*Action item*
The listing below needs to be copied in full, exactly.

*Collected data*
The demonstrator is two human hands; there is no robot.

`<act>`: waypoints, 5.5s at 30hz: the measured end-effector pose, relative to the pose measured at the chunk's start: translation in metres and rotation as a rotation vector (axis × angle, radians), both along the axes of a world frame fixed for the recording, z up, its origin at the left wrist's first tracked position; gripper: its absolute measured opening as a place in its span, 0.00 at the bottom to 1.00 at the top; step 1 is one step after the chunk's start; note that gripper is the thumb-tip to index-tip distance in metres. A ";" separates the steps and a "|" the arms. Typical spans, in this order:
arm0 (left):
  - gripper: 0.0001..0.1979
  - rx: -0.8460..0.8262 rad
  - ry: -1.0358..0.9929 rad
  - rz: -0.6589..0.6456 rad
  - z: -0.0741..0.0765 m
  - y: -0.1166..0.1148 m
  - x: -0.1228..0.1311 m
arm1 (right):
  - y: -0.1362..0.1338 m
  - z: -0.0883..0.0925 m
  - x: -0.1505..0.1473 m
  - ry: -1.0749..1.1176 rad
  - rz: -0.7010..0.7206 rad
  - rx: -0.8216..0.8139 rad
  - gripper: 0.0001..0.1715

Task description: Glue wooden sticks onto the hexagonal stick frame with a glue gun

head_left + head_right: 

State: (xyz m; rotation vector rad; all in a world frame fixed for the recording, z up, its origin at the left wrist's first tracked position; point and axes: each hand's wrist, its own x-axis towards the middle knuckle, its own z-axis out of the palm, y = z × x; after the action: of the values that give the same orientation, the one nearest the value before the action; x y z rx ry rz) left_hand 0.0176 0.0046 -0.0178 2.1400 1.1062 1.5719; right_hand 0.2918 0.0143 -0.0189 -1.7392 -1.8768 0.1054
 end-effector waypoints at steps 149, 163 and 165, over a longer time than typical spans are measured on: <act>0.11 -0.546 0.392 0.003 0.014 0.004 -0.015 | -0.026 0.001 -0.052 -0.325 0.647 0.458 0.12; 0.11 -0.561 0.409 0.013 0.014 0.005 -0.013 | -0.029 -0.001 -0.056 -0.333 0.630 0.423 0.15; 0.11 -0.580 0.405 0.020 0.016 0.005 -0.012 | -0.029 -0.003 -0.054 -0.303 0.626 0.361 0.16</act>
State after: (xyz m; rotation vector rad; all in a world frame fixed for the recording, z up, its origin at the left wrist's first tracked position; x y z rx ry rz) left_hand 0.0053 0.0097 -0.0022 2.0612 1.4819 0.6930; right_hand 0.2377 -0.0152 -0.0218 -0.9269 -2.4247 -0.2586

*Worked solution*
The demonstrator is two human hands; there is no robot.

`<act>`: waypoints, 5.5s at 30hz: the measured end-effector pose, relative to the pose measured at the chunk's start: translation in metres and rotation as a rotation vector (axis × angle, radians), both along the axes of a world frame fixed for the recording, z up, its origin at the left wrist's first tracked position; gripper: its absolute measured opening as a place in its span, 0.00 at the bottom to 1.00 at the top; step 1 is one step after the chunk's start; note that gripper is the thumb-tip to index-tip distance in metres. A ";" separates the steps and a "|" the arms. Typical spans, in this order:
arm0 (left):
  - gripper: 0.0001..0.1979
  - rx: -0.8460..0.8262 rad
  - ry: -1.0358..0.9929 rad
  - rz: -0.6589..0.6456 rad
  - z: -0.0741..0.0765 m
  - y: -0.1166..0.1148 m
  - x: -0.1228..0.1311 m
arm1 (right):
  - y: -0.1362..0.1338 m
  - z: -0.0883..0.0925 m
  - x: -0.1505..0.1473 m
  - ry: -1.0749..1.1176 rad
  - rz: -0.7010..0.7206 rad
  - rx: -0.8216..0.8139 rad
  - gripper: 0.0001..0.1715

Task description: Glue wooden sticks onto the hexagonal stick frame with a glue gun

head_left + head_right: 

State: (xyz m; rotation vector rad; all in a world frame fixed for the recording, z up, its origin at the left wrist's first tracked position; point and axes: each hand's wrist, its own x-axis towards the middle knuckle, its own z-axis out of the palm, y = z × x; after the action: of the values that give the same orientation, the one nearest the value before the action; x y z rx ry rz) left_hand 0.0176 0.0046 -0.0178 2.1400 1.1062 1.5719; right_hand 0.2918 0.0143 -0.0189 -1.7392 -1.8768 0.1054
 end-effector waypoints at steps 149, 163 and 165, over a longer time than typical spans are measured on: <act>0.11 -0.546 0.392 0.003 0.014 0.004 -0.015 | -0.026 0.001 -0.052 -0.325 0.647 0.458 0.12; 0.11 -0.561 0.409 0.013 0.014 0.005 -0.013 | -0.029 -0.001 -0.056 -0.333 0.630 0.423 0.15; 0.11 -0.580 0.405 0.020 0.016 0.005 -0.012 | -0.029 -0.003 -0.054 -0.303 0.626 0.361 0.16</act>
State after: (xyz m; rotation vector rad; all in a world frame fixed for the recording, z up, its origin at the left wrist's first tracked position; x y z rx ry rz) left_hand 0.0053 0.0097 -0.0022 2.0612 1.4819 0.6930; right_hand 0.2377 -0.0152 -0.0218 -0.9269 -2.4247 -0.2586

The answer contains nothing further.